Потом дело идет легче, внимание обостряется. Ну, разве Баратынский, этот мрачный и проницательный поэтический соплеменник Пушкина, не прав:
«Пусть заменит ее другая:
Не явствует земле ущерб одной,
Не поражает ухо мира
Падения ее далекой вой,
Равно как в высотах эфира
Ее сестры новорожденный свет
И небесам восторженный привет!»
Строфа 16 из элегии «Осень», 1836/ 1837. Хорошо, что никто не заглядывает через плечо. Хорошо, что советская цензура не посягает на старых поэтов, вымарывая из них то, что на революционном жаргоне называется «декадентским пессимизмом». Вот такие строки, например:
«О, тягостна для нас
Жизнь, в сердце бьющая могучею волною
И в грани узкие втесненная судьбою».
Выглядят ли посетители библиотеки вокруг меня несчастными? За книгами сидят и пенсионеры, может быть, сбегая в другую (лучшую) действительность, или потому, что в их коммуналках холодно и шумно. Мы улыбаемся друг другу иногда как хорошие знакомые, в конце концов, мы проводим здесь много времени. Старики одеты бедно, у них не хватает зубов, но вид сосредоточенный. Когда читают или исписывают, склонившись над столом, листки бумаги. Им тоже приходится делать выписки. С этой добычей они вечером, радостно или нет, идут домой. Чтобы завтра утром прийти сюда снова. Их жизнь протекает между книжными страницами, в то время как они спадают с тела.
Пенсионеры тощи, библиотекарши объемисты: полногрудые, ярко накрашенные, с обесцвеченными, высоко взбитыми волосами. Понятно, у кого право голоса. Причем такие амазонки встречаются и среди гардеробщиц, продавщиц, поварих в столовой, сытые, с истерическим налетом (пронзительные голоса).
В общем и целом, здесь живется хорошо. Как на острове. Снаружи уличное движение, дождь, слякоть и прочие неприятности, внутри – мир духа, который безмолвно предлагает нам другие, лучшие тревоги. Я листаю оригинальные издания и старые журналы (одна только бумага и типографский шрифт уже приводят в восторг), имена оживают. Так начинается диалог. Он такой же реальный, как тот, что я веду с Галей, нет, гораздо глубже. И конца ему не видно.
Доброе утро, пушкинская плеяда, добрый вечер. Эпистолы, эпиграммы, элегии, посвящения. Баратынский – лишь один из этого дружеского круга, самая сумрачная звезда. Но та звезда, за меланхолическим шлейфом которой я следую как волхвы за звездой Иисуса.
«На что вы, дни! Юдольный мир явленья
Свои не изменит!
Все ведомы, и только повторенья
Грядущее сулит».
Когда включают настольные лампы и раскидываются их световые конусы, возникает отрадное чувство разобщения. Каждый штудирует свои книги, взгляды не скользят вокруг. А ухо, напротив, воспринимает все четче: шелест газетных страниц, чиханье, скрип пера.

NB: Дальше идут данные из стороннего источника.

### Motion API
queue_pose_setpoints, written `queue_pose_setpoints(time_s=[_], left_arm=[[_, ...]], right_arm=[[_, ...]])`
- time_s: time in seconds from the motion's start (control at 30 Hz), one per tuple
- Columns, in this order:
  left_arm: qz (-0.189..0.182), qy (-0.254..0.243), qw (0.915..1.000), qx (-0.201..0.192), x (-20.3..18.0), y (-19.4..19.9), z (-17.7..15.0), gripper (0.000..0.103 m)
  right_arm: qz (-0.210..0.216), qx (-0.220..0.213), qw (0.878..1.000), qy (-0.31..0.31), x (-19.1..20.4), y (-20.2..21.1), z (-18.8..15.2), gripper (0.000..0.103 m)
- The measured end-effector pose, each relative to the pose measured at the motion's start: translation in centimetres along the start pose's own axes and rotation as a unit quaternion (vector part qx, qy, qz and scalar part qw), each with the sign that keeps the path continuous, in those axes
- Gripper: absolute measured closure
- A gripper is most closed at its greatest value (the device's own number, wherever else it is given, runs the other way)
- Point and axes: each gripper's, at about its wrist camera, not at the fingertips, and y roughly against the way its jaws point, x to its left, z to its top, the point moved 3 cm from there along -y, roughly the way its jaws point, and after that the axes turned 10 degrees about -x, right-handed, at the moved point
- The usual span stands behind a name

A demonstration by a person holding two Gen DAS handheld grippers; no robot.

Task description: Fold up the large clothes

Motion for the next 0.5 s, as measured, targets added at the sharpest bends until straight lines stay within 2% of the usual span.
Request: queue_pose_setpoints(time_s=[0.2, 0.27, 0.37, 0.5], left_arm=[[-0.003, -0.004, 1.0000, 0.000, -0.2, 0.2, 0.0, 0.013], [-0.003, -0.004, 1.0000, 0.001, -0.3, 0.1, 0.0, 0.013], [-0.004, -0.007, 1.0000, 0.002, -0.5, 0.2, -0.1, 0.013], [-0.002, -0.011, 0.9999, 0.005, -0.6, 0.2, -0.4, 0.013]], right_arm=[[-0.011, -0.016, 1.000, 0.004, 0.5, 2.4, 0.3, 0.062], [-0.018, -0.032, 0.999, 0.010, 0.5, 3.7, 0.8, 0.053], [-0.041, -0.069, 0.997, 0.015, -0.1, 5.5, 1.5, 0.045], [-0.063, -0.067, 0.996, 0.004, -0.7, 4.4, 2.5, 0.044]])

Зал полон уже лишь наполовину, что-то молитвенное разлито в воздухе. Пахнет затхлостью, пачули и клейстером.
Хорошо бы, конечно, остаться подольше, будь спина и голова посвежее. И желудок полон.
Ухожу. Почти семь, Екатерину Великую уже подсвечивают.
Мне нужно только пересечь Невский и я в Малом зале филармонии. Афиши – чистейший соблазн: Святослав Рихтер дает сольный фортепианный концерт, Бах, русский струнный квартет играет Моцарта и Шостаковича, барочный ансамбль исполнит Вивальди, Корелли и т. д. Цена: два с полтиной, пустяки. Я забываю о голоде, мужественно встаю к кассам. И по большей части мне везет. Сижу, как на ангельских крыльях, на красном бархате кресла, звучит музыка. Превосходно, превосходно сыгранная музыка.
Бах Рихтера словно из других сфер. Космических, как сказал бы Баратынский. Где правят объективные, а не субъективные законы. Дыхание замедляется, сердце начинает биться спокойнее. Я вижу человека, его неподвижное лицо, ясные жесты в служении музыке Баха. Можно было бы назвать это самозабвенностью, если бы в каждом звуке не крылась наивысшая дисциплина: так и не иначе. В любом случае в мастерстве не заметно ни малейшего усилия. Оно источает естественный, природный покой. Как и подобает музыке Баха («ad maiorem Dei gloriam»).
Молодая публика, захвачена целиком.
Рихтер – отстраненный, «отсутствующий» – принимает букеты цветов, которые ему подносят, и стремится наклоненным корпусом с подиума, словно у него только одно желание: после выполненной работы исчезнуть, раствориться. Нелюдимый медиум, материализовавший музыку Баха («Хорошо темперированный клавир», том 1 и 2).